**Aim of the exercise:**
Lines with the word "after" in them must be copied from the records below.
========
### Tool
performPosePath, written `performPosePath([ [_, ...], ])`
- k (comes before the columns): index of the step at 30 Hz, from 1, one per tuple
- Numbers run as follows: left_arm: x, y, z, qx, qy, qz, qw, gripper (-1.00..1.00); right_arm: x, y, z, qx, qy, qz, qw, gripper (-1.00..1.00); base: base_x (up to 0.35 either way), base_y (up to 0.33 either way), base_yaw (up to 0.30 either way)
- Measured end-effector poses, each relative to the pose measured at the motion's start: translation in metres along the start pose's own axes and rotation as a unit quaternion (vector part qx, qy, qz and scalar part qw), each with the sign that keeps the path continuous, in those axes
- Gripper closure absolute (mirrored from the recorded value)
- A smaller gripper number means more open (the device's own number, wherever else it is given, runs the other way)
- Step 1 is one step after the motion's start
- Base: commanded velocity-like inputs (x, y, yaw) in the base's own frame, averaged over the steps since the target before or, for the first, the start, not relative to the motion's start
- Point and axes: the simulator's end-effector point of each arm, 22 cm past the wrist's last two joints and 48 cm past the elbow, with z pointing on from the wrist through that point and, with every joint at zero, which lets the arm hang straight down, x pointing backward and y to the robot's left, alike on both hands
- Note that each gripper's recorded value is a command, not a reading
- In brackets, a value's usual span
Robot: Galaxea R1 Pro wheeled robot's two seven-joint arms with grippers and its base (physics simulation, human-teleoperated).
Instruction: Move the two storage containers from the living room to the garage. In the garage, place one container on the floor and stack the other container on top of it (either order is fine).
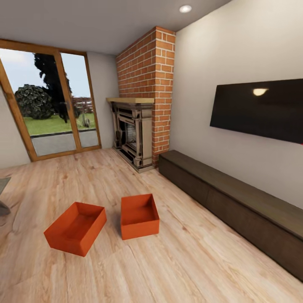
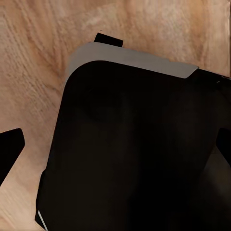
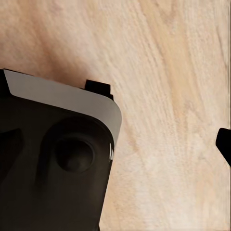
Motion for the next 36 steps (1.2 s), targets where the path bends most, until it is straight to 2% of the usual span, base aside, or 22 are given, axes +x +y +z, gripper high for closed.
performPosePath([
  [21,-0.0001,0.0003,0.0000,0.000,0.000,0.000,1.0000,-1.00,-0.0003,0.0013,0.0000,-0.002,0.000,-0.002,1.0000,-1.00,0.293,-0.219,0.006],
  [30,-0.0007,0.0003,0.0000,0.000,-0.001,0.000,1.0000,-1.00,-0.0004,0.0007,0.0000,-0.001,-0.001,-0.002,1.0000,-1.00,0.295,-0.194,0.222],
  [36,-0.0009,0.0006,0.0000,0.000,-0.002,-0.001,1.0000,-1.00,-0.0003,-0.0002,0.0000,0.000,-0.001,-0.002,1.0000,-1.00,0.315,-0.049,0.272],
])
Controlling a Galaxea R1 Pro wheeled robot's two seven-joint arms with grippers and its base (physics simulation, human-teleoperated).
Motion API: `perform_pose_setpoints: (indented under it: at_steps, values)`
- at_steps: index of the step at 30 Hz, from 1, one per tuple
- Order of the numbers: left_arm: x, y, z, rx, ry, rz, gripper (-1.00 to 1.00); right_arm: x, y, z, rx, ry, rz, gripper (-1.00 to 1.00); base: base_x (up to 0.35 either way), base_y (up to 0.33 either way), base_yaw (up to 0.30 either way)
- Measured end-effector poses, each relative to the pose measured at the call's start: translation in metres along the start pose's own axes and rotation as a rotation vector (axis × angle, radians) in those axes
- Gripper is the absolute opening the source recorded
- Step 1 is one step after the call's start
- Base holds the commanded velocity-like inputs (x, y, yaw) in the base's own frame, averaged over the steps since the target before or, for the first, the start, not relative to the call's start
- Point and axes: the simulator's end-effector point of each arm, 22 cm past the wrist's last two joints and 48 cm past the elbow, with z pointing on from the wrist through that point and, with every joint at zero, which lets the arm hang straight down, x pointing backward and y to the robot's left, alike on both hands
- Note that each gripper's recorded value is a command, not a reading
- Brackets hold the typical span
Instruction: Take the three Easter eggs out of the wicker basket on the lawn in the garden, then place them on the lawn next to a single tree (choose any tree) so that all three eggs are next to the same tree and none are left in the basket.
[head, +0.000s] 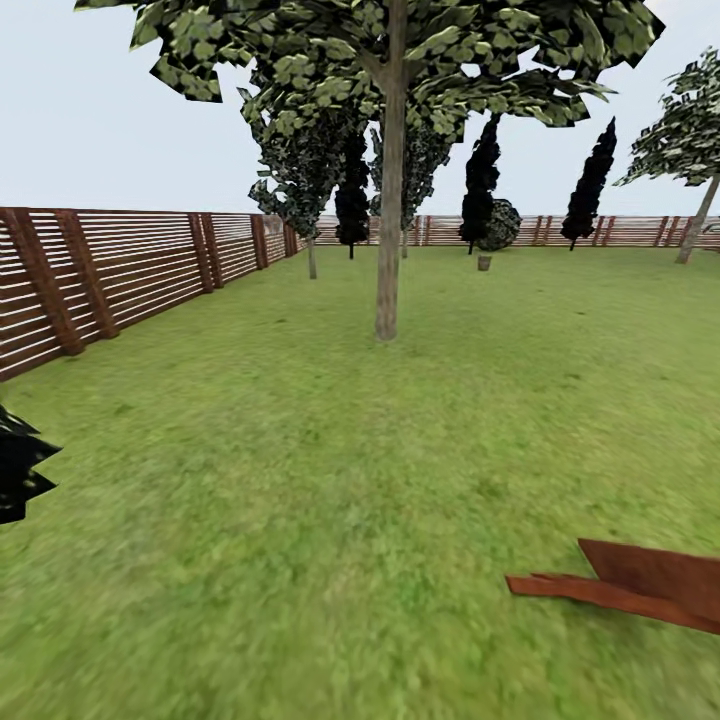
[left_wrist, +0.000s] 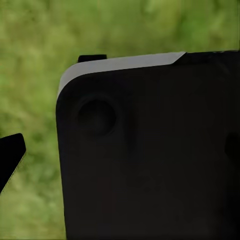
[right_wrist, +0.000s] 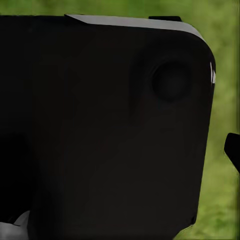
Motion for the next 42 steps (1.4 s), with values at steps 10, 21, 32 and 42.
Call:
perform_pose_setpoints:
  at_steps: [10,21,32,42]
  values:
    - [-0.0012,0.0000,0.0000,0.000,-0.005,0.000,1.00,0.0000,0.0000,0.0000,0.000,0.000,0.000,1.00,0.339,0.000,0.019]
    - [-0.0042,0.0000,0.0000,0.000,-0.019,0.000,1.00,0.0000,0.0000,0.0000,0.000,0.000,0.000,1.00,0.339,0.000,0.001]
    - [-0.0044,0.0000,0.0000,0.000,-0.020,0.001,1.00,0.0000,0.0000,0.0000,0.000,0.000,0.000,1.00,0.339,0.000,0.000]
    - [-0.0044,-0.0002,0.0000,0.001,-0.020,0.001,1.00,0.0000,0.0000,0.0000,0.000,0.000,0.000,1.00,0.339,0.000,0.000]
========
**Problem solution:**
- Step 1 is one step after the motion's start
- Step 1 is one step after the call's start

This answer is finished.